Following his ordination, he served in various pastoral roles before pursuing further studies in Rome at the Pontifical Oriental Institute, where he earned a doctorate in Eastern canon law. Upon his return to Ethiopia, he served as a professor at his alma mater and held several administrative positions within the archeparchy. In 2019 he became the secretary general of the Catholic Bishops' Conference of Ethiopia (CBCE), a role in which he coordinated national ecclesiastical activities and represented the Church in various social and governmental forums.

On 16 December 2023, Pope Francis appointed him as the coadjutor bishop of the Eparchy of Emdeber.
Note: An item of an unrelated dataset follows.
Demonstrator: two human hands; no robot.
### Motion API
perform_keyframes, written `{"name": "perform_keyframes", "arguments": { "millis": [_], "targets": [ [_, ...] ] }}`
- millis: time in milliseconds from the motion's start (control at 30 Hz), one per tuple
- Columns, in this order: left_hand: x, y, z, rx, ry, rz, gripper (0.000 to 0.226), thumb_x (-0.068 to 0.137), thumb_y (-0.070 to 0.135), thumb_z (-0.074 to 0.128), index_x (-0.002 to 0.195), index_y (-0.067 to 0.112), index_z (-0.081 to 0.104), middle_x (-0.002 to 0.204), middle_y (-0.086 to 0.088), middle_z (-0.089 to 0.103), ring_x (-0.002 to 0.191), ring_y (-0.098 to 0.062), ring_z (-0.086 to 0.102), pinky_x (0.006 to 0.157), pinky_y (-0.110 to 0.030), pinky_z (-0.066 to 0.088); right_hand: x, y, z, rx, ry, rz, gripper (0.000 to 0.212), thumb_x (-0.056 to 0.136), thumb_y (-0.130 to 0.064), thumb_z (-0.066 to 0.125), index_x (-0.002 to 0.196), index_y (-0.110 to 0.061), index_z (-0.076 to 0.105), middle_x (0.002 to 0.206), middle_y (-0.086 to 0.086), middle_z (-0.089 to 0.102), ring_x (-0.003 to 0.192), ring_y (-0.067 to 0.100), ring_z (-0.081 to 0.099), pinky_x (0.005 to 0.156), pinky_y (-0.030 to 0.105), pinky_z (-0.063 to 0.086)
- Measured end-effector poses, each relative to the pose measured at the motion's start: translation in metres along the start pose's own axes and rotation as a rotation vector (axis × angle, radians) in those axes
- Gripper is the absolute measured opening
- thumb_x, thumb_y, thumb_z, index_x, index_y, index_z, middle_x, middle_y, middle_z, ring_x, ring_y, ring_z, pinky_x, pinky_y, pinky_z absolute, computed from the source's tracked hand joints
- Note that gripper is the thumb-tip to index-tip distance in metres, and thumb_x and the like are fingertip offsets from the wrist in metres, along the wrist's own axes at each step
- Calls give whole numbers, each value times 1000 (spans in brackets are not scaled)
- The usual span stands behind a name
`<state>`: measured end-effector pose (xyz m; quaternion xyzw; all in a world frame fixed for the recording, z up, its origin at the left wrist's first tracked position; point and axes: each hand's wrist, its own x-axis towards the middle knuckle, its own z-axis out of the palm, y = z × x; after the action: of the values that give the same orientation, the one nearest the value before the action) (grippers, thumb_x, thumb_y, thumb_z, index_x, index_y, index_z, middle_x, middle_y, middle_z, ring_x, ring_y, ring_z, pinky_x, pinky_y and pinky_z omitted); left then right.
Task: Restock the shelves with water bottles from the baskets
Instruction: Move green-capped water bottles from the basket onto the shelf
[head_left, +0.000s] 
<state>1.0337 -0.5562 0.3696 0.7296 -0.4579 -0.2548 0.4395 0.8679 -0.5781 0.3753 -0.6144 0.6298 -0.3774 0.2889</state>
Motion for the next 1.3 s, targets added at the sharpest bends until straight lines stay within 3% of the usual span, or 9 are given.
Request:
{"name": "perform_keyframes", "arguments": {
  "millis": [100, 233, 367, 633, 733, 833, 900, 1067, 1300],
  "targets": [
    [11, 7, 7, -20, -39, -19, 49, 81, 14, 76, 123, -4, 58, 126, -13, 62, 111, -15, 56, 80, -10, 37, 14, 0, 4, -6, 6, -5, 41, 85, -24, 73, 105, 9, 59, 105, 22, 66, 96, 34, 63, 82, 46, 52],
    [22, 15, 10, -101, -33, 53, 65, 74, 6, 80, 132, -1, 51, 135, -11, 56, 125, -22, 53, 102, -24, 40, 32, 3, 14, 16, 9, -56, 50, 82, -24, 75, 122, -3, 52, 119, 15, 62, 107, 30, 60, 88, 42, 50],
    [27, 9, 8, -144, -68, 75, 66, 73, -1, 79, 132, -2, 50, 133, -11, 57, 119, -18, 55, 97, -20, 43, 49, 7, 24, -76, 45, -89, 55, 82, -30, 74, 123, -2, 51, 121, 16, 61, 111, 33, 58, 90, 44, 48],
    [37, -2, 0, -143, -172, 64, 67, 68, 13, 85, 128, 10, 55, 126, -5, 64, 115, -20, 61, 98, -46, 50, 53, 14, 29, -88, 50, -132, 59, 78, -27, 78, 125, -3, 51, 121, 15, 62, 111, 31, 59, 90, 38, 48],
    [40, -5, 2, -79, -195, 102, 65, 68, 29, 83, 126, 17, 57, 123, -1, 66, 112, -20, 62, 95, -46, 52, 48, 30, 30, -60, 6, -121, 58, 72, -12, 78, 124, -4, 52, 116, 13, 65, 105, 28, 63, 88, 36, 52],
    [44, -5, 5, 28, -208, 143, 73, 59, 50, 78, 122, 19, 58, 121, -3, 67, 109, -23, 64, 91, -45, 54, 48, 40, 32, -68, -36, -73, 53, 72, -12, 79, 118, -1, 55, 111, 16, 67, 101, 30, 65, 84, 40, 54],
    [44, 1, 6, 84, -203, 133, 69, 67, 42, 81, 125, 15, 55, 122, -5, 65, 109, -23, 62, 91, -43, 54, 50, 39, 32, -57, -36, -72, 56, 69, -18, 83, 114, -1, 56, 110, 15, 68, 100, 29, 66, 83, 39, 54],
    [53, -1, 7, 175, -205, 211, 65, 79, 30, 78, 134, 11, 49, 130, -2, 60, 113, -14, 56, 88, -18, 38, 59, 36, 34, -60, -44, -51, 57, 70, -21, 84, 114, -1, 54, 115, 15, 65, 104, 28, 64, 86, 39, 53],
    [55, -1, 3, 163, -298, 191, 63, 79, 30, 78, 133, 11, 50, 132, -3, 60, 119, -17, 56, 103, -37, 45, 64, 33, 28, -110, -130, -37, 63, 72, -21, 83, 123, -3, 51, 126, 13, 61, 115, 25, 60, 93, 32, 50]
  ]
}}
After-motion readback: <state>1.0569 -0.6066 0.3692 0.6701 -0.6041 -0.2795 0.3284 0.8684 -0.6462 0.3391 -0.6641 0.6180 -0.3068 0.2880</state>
He received his episcopal consecration on 11 February 2024 from Cardinal Berhaneyesus Demerew Souraphiel, the metropolitan archbishop of Addis Ababa, at the Cathedral of St. Anthony in Emdeber.

Upon the retirement of Bishop Musie Ghebreghiorghis on 23 August 2024, Bishop Lukas automatically succeeded him as the second bishop of Emdeber.

In December 2025 he was named permanent secretary of the Ethiopian Catholic Bishops’ Conference after its Ordinary General Assembly.